Senate Republicans have put forth a proposal to give corporations immunity from lawsuits involving a failure to protect workers from COVID-19 exposure while on the job. This immunity will remove all incentive for employers to provide safe working environments for employees.
The policy will establish a race to the bottom in workplace health and safety, as even law-abiding employers will be disincentivized from implementing proper health and safety protections—endangering working people, their families, and their communities. In fact, it will create an incentive for employers to cut costs on safety measures they might otherwise take if the threat of legal action remained. The workers most impacted by reductions in safety precautions will be those carrying out essential work such as those staffing adult care facilities or in meat processing, industries where we have already seen gross misconduct in safety measures for employees.
The Senate Republican’s plan for corporate immunity will also let employers off the hook for ‘pandemic-related’ violations which could include protections such as minimum wage and overtime laws or discrimination laws.

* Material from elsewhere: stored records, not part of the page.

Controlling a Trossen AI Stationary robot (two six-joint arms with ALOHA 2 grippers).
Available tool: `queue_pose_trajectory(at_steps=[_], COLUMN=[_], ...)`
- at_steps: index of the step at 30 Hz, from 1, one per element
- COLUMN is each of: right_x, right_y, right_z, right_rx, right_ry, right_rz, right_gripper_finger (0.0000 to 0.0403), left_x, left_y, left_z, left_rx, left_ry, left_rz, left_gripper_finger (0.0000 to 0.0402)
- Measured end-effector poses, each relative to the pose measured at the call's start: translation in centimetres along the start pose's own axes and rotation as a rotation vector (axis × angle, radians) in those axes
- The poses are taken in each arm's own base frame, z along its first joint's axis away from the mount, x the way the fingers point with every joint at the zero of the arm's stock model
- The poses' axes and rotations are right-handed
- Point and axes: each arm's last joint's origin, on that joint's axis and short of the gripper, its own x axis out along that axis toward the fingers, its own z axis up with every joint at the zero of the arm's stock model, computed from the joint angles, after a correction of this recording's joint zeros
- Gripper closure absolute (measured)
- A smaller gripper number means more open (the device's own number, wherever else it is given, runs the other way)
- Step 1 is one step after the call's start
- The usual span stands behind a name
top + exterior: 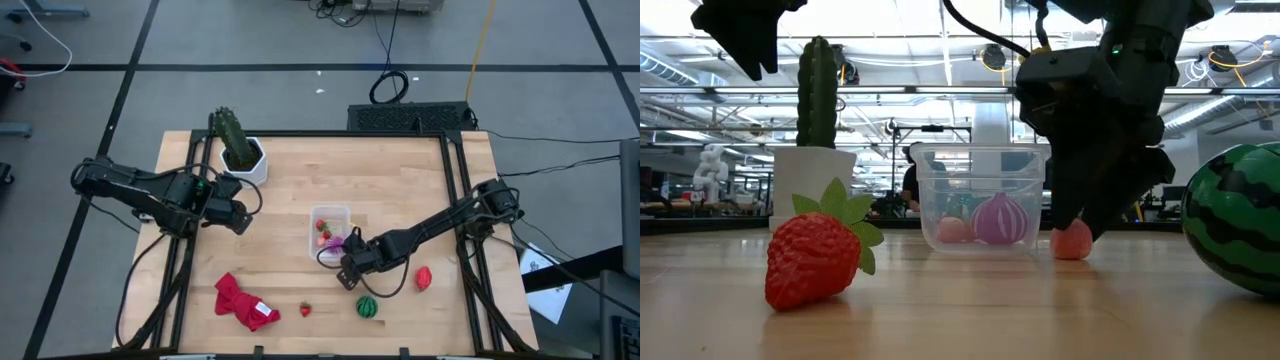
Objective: Pick and placing Produce into tupperware
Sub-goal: Put the pink peach into the transparent bin
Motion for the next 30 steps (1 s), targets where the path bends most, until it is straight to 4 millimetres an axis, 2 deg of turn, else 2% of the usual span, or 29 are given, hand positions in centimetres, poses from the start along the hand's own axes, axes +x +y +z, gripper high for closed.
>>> queue_pose_trajectory(at_steps=[30], right_x=[0.04], right_y=[-0.01], right_z=[0.47], right_rx=[-0.075], right_ry=[-0.003], right_rz=[0.019], right_gripper_finger=[0.0188], left_x=[0.0], left_y=[-0.01], left_z=[-0.02], left_rx=[0.027], left_ry=[0.007], left_rz=[-0.003], left_gripper_finger=[0.0172])
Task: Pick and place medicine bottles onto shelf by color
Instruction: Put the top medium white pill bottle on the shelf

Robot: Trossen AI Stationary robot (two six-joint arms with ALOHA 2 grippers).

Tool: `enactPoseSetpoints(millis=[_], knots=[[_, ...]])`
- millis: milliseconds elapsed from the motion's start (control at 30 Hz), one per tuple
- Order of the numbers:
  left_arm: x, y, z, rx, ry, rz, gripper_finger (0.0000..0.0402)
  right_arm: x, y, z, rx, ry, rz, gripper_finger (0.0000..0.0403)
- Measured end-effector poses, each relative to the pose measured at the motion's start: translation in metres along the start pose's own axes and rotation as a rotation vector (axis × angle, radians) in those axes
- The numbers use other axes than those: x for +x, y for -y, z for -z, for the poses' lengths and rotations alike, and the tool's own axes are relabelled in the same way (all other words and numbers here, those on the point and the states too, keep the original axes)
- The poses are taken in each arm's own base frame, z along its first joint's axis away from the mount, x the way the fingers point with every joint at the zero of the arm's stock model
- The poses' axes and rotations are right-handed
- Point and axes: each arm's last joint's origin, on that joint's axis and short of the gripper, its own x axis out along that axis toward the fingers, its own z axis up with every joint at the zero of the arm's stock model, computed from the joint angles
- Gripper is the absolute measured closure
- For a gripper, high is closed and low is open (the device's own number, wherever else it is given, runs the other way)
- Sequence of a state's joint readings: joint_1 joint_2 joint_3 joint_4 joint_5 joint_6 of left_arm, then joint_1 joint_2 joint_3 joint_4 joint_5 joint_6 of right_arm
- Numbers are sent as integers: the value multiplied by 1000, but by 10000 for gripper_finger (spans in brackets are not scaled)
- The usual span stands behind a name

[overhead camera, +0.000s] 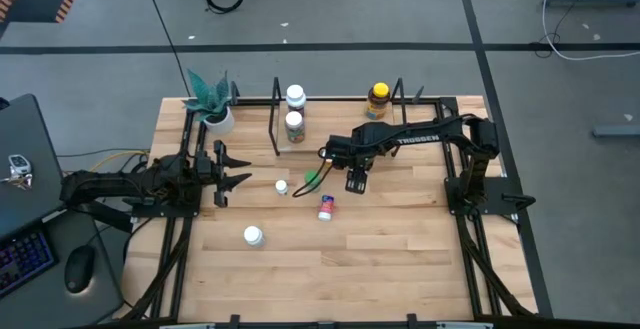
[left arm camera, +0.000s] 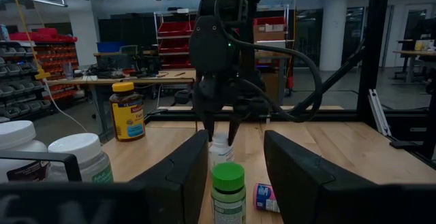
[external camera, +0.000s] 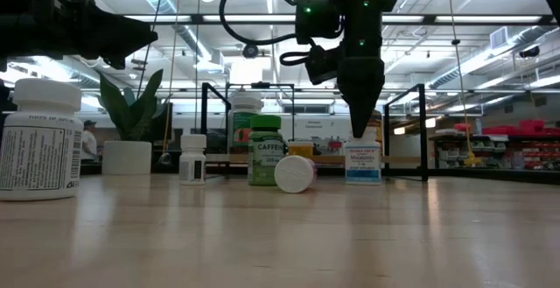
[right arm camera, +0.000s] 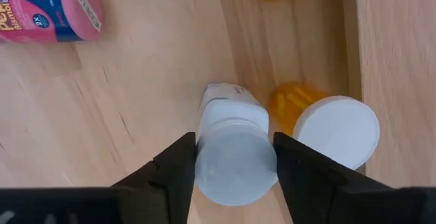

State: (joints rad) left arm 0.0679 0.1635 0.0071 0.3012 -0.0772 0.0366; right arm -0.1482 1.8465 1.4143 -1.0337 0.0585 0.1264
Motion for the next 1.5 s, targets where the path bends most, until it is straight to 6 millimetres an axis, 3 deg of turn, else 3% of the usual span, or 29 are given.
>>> enactPoseSetpoints(millis=[167,467,700,1200,1500], knots=[[0,0,0,0,0,0,257,-6,0,1,-20,-34,-4,203],[0,0,0,0,0,0,249,-37,3,3,-64,-123,8,212],[0,0,0,0,0,0,258,-55,19,2,-137,-147,52,208],[0,0,0,0,0,0,251,-55,79,3,-177,-185,131,208],[0,0,0,0,0,0,254,-53,98,-9,-206,-51,120,206]])
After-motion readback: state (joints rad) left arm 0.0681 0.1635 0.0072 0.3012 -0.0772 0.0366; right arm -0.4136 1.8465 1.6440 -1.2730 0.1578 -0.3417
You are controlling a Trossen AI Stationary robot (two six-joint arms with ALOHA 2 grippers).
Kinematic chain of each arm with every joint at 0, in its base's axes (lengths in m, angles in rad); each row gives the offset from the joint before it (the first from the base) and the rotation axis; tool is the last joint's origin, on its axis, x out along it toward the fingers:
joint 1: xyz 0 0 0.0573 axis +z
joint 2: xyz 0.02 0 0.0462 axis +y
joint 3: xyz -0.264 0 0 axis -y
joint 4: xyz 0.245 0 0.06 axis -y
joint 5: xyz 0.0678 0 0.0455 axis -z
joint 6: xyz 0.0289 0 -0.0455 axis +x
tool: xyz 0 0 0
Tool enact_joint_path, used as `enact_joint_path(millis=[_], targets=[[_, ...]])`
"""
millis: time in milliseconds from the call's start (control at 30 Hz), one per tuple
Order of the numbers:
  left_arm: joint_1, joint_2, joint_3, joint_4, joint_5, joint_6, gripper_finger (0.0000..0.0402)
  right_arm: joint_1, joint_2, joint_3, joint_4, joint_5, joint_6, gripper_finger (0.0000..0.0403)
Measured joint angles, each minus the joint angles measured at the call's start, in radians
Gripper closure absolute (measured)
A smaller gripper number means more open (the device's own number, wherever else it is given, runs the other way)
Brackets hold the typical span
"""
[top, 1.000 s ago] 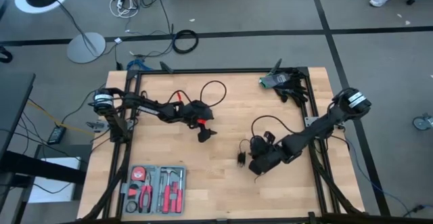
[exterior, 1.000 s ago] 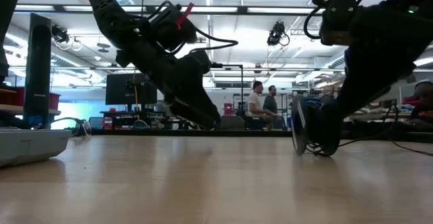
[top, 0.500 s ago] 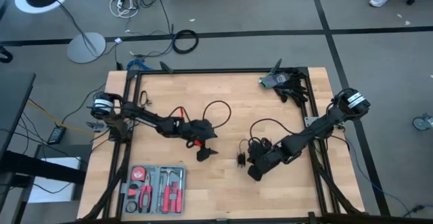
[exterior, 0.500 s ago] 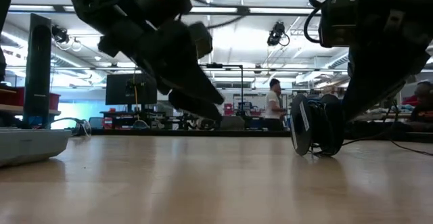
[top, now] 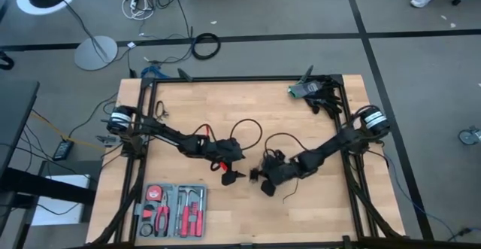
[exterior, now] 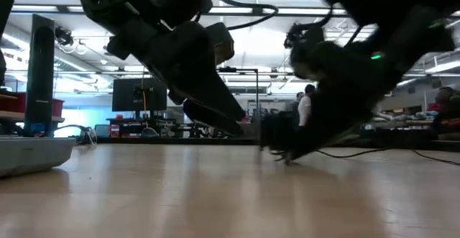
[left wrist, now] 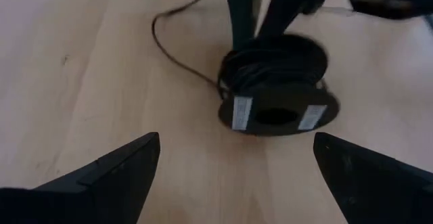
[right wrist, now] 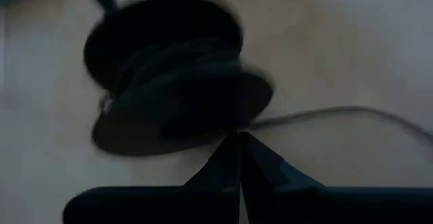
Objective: Coil cords
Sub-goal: Uncoil the black wire from the spool
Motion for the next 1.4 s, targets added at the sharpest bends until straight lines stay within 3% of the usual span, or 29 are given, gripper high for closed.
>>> enact_joint_path(millis=[300,400,500,833,1000,1400], targets=[[0.018,0.000,-0.002,0.006,-0.010,0.000,0.0007,-0.146,0.119,0.035,0.302,-0.048,-0.211,0.0402],[0.021,0.002,-0.002,0.017,-0.006,0.000,0.0007,-0.173,0.146,0.075,0.258,-0.090,-0.248,0.0402],[0.029,0.002,-0.002,0.024,-0.011,-0.004,0.0007,-0.186,0.143,0.093,0.196,-0.067,-0.258,0.0403],[0.086,0.002,-0.002,0.005,-0.007,-0.023,0.0006,-0.193,0.037,0.091,-0.006,-0.139,-0.246,0.0403],[0.106,0.002,0.003,0.014,0.049,-0.024,0.0006,-0.228,0.049,0.090,0.016,-0.328,-0.220,0.0403],[0.121,-0.007,0.021,-0.019,0.027,-0.030,0.0006,-0.248,0.039,0.071,-0.006,-0.392,-0.262,0.0403]])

This immunity proposal also continues to show Senate leadership has no interest in addressing racial inequity by once again ignoring the needs of Black, Latinx, Indigenous, and other workers of color who make up a large share of workers in essential and in-person jobs. We know communities of color have been the most vulnerable to coronavirus infection and death and removing this liability from corporations will only make these disparities worse. Data from the Centers for Disease Control and Prevention shows that Latinx and Black Americans have been three times more likely than their white neighbors to contract COVID-19.
Corporate immunity will only contribute to already inadequate workplace safety standards and enforcement. Without the threat of legal action, employers are only held responsible to weak workplace safety regulators such as the Occupational Safety and Health Administration (OSHA), which has been severely under resourced by the current administration (with only 870 inspectors nationwide as of 2019) and has failed to issue any enforceable requirements on workplaces to help prevent the spread of COVID-19.
The road to recovery shouldn’t be built by steamrolling the rights of workers that are essential to rebuilding our economy. Lawmakers need to consider the perverse incentives they create in the name of protecting business interest, while ignoring the health and safety of its workforce. It is most certainly a clear sign that our leaders no longer have our best interests at heart when we find ourselves arguing to prioritize worker lives over corporate profits.